Researchers at the University of Florida have developed an integrated PCB training platform that combines over twenty crucial hardware security experiments to better prepare technical students to defend against cybersecurity threats. Through the various computing hardware components and compatible software packages, users conduct hands-on experiments in the field of hardware security and gain experience protecting hardware systems from cyberattacks.
Integrated training and experimentation platform for better preparing computer engineering students and employees at technical universities or firms to protect hardware systems from various cybersecurity breaches
This training platform includes numerous electrical components that students employ as they conduct various hardware security experiments.
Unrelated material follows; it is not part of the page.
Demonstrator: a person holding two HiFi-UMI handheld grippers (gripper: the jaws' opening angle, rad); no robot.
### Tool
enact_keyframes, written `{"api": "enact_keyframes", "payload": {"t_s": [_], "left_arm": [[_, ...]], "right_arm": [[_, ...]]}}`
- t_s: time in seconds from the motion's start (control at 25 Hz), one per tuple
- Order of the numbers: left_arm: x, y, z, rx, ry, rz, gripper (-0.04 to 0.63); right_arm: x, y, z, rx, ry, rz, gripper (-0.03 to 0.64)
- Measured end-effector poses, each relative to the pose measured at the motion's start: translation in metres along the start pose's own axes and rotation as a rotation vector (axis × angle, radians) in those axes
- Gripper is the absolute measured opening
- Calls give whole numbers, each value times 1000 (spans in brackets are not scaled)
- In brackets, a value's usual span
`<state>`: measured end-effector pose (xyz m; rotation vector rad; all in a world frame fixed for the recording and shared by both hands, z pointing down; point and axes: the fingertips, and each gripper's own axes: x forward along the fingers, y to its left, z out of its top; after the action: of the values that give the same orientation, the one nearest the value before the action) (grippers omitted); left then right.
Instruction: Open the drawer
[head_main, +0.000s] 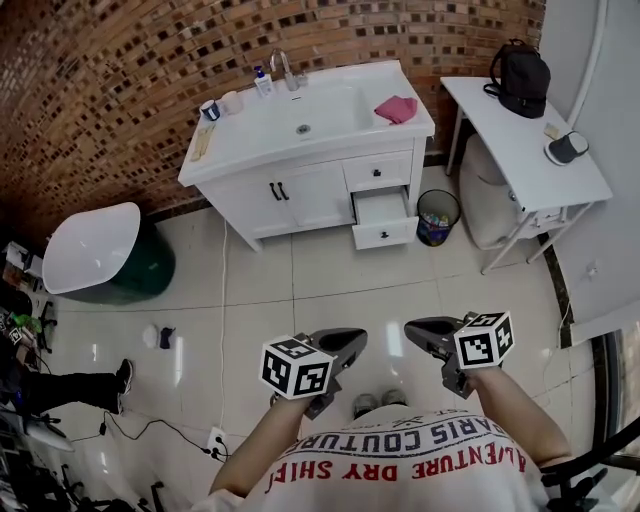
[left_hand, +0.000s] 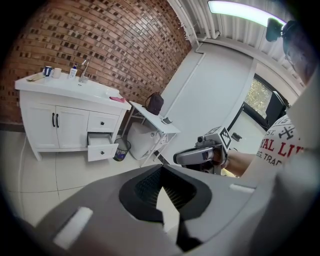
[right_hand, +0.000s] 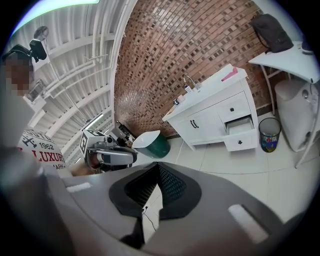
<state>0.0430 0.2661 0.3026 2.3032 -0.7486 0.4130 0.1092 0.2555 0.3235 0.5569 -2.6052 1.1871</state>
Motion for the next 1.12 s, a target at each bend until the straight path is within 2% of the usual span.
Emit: {"api": "enact_keyframes", "payload": {"t_s": [0.48, 0.92, 1.12], "left_arm": [[-33, 6, -5, 18, -16, -2, -15], [-37, 5, -6, 23, -4, -18, -15], [-57, 14, -9, 19, -21, -12, -15]], "right_arm": [[29, 17, -3, -39, 60, -30, 6], [36, 22, -4, -47, 80, -40, 6], [61, 29, -12, -56, 109, -27, 6]]}}
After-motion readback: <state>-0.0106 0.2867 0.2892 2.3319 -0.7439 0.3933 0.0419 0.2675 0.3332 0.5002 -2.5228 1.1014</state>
Among the components includes an Atmel microcontroller, an FPGA chip, LEDs, switches, Bluetooth sensors, and others which are all soldered onto a single printed circuit board (PCB). Using this PCB and accompanying experiment modules, students perform various hardware engineering tasks that will prepare them for real-world threats to cybersecurity. For instance, the FPGA and external EEPROM train students to design large logical circuits that detect potential foreign attacks.